Existe um livro muito bom chamado ‘Capitalismo e Liberdade’, do Nobel em Economia Milton Friedman e nesse livro – apesar de não ter nada a ver com urbanismo – há uma passagem relevante que vale ressaltar aqui:
“Entidades técnicas governamentais e seus ‘especialistas’ possuem um caráter monopolista sobre o assunto que dizem conhecer, e assim sendo, tornam-se elas entidades autogovernadas, cujas propostas são aprovadas em caráter geral pelo Congresso. Tais homens prepotentes e ambiciosos que fazem carreira em tais entidades estão naturalmente ansiosos por expandir os objetivos de suas agências e é extremamente difícil impedi-los de fazê-los. Se os especialistas dizem “sim”, quem terá a competência para dizer “não”?”
…
“O erro central dessas medidas reside no fato de tentarem, por meio do governo, obrigar as pessoas a agir contra seus interesses imediatos a fim de promoverem um suposto “interesse geral” ‘
Ou seja, um punhado de indivíduos defendendo seus interesses, e obrigando milhões de outros indivíduos a viverem suas vidas de acordo com os valores estabelecidos por eles mesmos. Enfim, não sei se tenho esperanças disso melhorar ; aliás, sobre a questão da ‘feiura’ nas cidades brasileiras, é claro que também existe uma questão cultural aí, mas não há dúvidas, as infinitas regulações estão na cerne de todo o caos planejado.

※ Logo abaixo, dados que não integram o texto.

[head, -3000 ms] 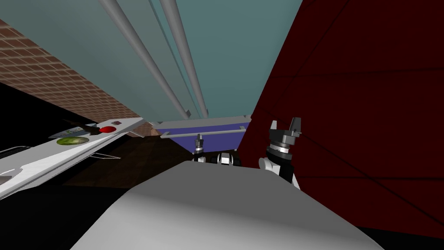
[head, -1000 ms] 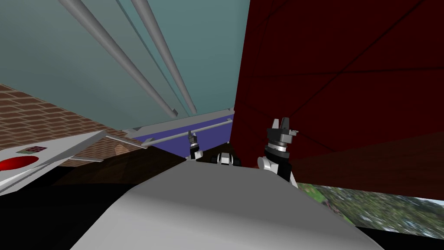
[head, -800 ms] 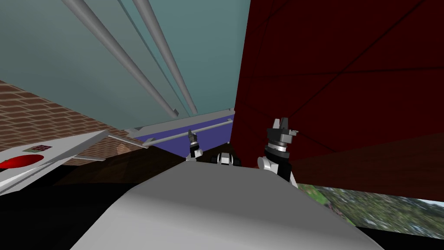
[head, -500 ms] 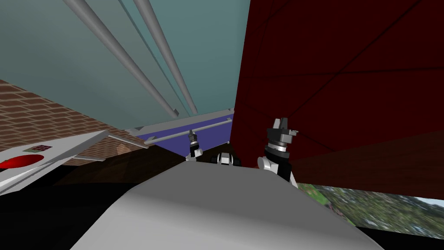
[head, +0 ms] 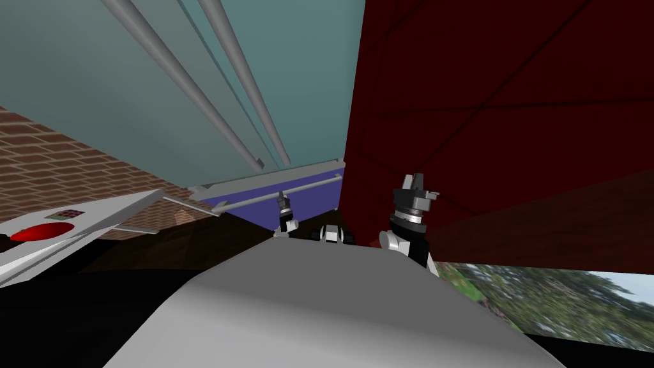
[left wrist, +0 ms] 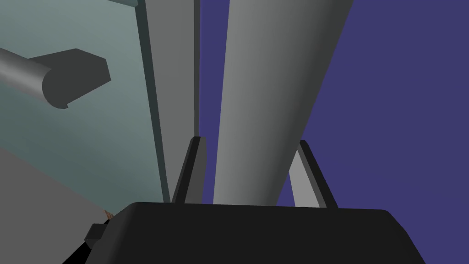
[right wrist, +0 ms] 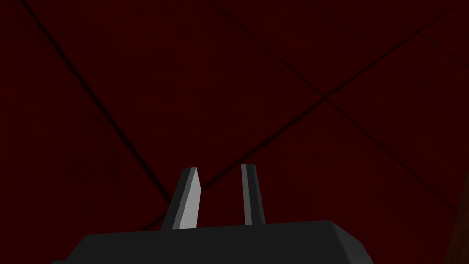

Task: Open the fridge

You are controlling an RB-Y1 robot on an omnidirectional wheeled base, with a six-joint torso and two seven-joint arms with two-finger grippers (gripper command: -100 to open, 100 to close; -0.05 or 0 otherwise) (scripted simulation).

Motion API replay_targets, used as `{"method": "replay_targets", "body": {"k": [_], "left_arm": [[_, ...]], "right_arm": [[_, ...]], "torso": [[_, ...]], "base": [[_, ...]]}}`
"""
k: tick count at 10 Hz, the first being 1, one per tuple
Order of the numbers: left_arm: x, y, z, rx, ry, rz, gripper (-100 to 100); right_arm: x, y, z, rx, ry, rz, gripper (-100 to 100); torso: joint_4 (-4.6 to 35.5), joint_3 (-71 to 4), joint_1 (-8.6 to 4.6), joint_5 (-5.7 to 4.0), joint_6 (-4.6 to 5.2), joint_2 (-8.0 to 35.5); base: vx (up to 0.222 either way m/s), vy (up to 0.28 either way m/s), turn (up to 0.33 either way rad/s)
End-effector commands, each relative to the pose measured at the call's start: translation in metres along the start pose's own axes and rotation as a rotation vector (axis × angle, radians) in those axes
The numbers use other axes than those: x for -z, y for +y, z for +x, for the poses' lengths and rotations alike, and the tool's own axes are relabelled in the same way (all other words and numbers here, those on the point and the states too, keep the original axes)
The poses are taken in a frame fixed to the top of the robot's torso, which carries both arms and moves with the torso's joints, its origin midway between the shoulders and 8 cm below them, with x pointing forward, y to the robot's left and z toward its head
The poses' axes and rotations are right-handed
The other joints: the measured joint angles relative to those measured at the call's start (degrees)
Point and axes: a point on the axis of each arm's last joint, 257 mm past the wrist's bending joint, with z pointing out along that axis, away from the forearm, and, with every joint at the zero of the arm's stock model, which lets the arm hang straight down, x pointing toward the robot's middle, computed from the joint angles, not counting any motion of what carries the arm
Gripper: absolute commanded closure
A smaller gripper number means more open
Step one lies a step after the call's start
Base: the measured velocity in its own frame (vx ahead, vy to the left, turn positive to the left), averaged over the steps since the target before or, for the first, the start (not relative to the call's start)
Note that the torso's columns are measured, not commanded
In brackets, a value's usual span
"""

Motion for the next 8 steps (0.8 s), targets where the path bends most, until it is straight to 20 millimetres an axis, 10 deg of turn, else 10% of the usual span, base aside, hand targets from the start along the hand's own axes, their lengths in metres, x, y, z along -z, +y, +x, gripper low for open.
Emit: {"method": "replay_targets", "body": {"k": [1, 8], "left_arm": [[-0.009, 0.003, 0.005, 0.006, 0.008, -0.016, 100], [-0.012, 0.002, 0.012, 0.014, 0.021, -0.017, 100]], "right_arm": [[0.000, 0.000, 0.000, 0.000, 0.000, 0.000, 0], [-0.003, -0.003, 0.010, -0.012, 0.018, 0.003, 0]], "torso": [[0.05, -0.03, 0.01, -0.05, 0.00, -0.04], [0.02, 0.76, -0.37, -0.16, 0.41, 0.83]], "base": [[-0.164, -0.076, 0.038], [-0.130, -0.059, 0.036]]}}
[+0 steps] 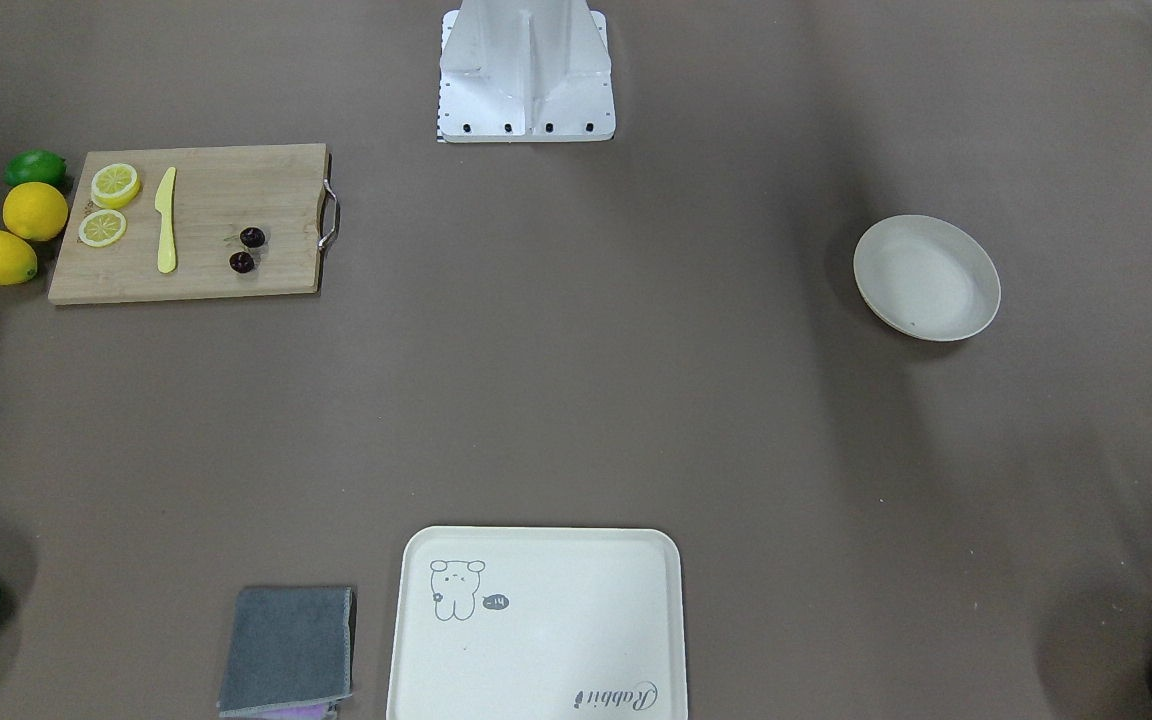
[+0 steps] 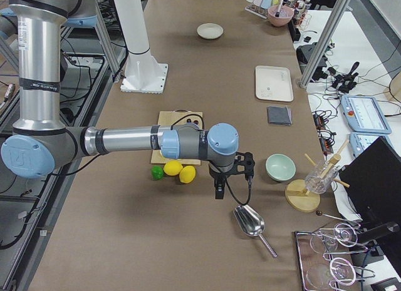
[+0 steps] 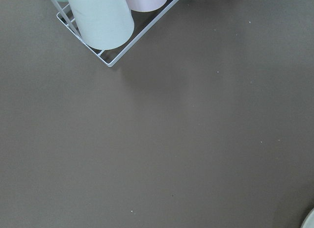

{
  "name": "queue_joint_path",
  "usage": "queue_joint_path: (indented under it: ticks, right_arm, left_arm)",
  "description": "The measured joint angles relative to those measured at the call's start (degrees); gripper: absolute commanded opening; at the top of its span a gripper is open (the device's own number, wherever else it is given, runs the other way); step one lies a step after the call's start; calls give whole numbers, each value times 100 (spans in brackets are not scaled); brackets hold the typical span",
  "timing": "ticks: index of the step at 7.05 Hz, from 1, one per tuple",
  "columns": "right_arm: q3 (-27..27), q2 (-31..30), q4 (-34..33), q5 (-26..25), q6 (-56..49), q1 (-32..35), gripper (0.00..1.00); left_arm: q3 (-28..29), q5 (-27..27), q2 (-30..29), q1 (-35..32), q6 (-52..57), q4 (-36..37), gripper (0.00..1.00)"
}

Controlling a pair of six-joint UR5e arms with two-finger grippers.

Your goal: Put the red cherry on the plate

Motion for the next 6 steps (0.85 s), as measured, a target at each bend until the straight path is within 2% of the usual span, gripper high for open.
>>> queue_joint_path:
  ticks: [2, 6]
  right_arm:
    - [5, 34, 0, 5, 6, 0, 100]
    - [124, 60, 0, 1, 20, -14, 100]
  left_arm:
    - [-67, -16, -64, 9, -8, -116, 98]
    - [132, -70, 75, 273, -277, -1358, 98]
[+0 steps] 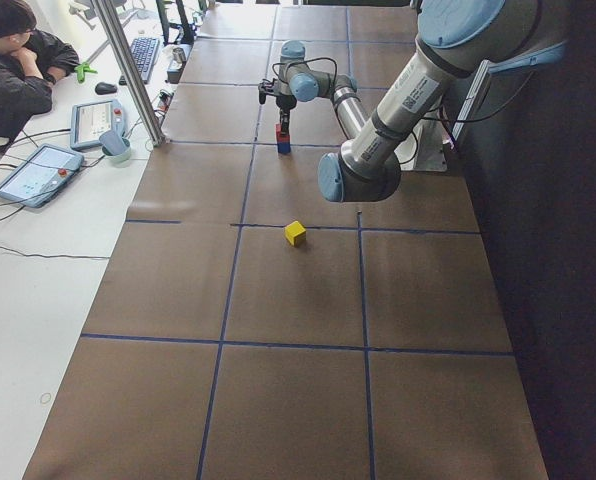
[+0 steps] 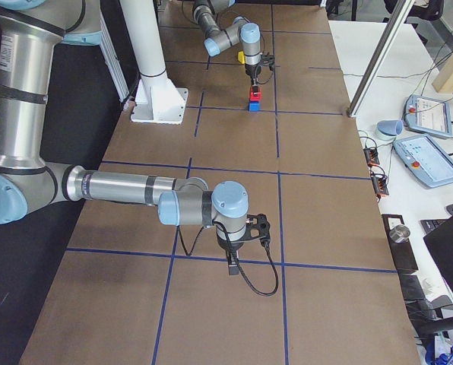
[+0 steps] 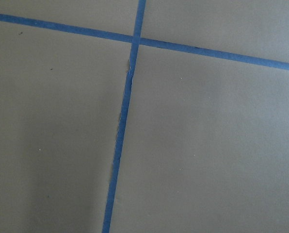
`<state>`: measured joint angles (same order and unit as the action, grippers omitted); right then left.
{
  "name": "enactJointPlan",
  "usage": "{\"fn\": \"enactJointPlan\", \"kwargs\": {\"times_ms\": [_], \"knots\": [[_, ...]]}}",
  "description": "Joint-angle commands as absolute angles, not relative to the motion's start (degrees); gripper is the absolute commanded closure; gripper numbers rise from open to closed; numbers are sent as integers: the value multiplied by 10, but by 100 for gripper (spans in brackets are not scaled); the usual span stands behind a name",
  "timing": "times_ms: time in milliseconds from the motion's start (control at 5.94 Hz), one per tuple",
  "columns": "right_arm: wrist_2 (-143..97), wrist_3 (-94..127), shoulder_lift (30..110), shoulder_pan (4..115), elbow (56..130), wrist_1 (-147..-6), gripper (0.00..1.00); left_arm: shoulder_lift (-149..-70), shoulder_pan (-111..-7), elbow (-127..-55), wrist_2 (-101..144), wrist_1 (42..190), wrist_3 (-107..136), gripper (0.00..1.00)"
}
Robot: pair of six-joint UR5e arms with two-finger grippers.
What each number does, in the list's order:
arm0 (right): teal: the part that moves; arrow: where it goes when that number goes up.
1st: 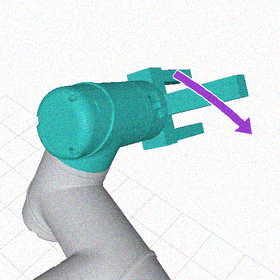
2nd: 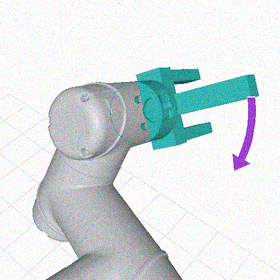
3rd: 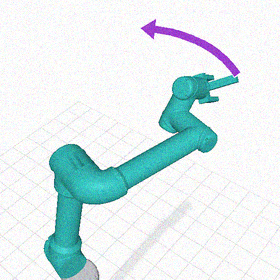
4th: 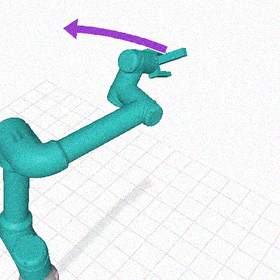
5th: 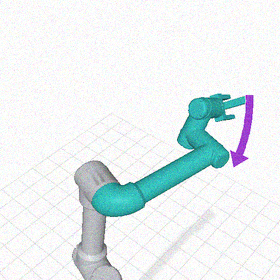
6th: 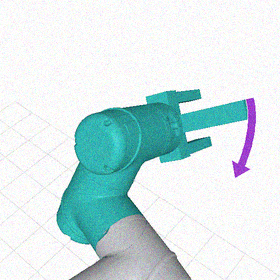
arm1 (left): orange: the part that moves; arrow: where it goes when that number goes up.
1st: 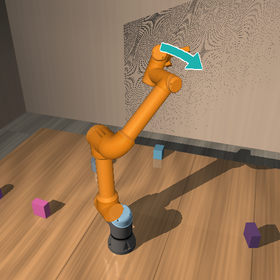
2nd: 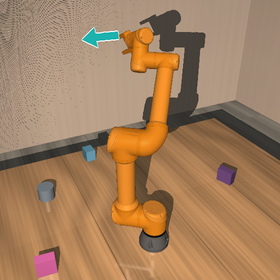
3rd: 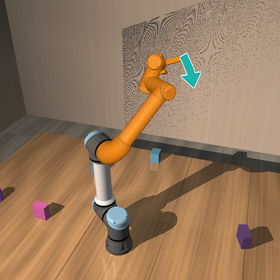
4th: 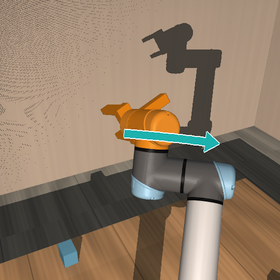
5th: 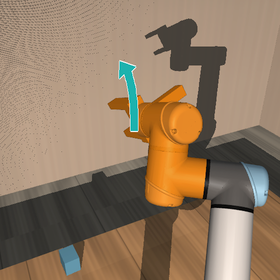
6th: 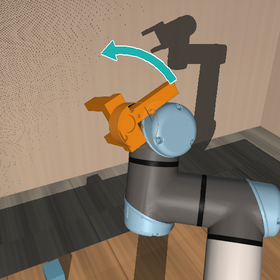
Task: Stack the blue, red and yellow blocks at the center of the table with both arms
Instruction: 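Lower the red cube onto the blue cube and open the left gripper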
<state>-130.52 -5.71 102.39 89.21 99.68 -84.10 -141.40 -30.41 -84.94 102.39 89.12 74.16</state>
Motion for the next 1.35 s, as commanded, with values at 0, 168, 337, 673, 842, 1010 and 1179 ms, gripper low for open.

Gabriel, obrigado pelo seu comentário. Temos artigos sendo publicados até o final do ano sobre o planejamento justamente em BH e em Goiânia… Espero que te interesse!
Um abraço,
Anthony
Pra quem se interessar sobre essa questão de BH – que está longe de ser uma questão local, já tais legislações são mero reflexo do que já ocorre há anos no país – fiz um tópico no fórum de arquitetura e urbanismo (Skyscrapercity) onde ocorreram bons debates: https://www.skyscrapercity.com/showthread.php?t=2138460
Mau gosto nato. Esse ano, assistindo ao Tour de France na TV, fiquei impressionado como cada cidadezinha no interior da França é bonita, harmoniosa, etc (e quase total ausência de edifícios). A beleza começa nas unidades individuais, antes de ir ao conjunto (que teria mais a ver com planejamento).
Em boa parte se vê construções bem antigas, o bom gosto parece vir de longe. Cidades pequenas, tanto na Europa quanto nos EUA não têm edifícios. Por aqui, é a primeira coisa que querem, consideram ‘progresso’.
Acho que houve um pequeno equivoco, o livro citado no artigo “O Rio de Janeiro nas alturas” não foi escrito por Mauricio de Abreu.
Oi Wandilson, obrigado pelo recado, e peço desculpas pelo equívoco! Realmente eu tinha me enganado, já corrigi o nome do autor.
Abs
Anthony
Infelizmente, para as cidades brasileiras serem bonitas e terem algum tipo de padrão arquitetônico decente, somente destruindo e recomeçando do zero.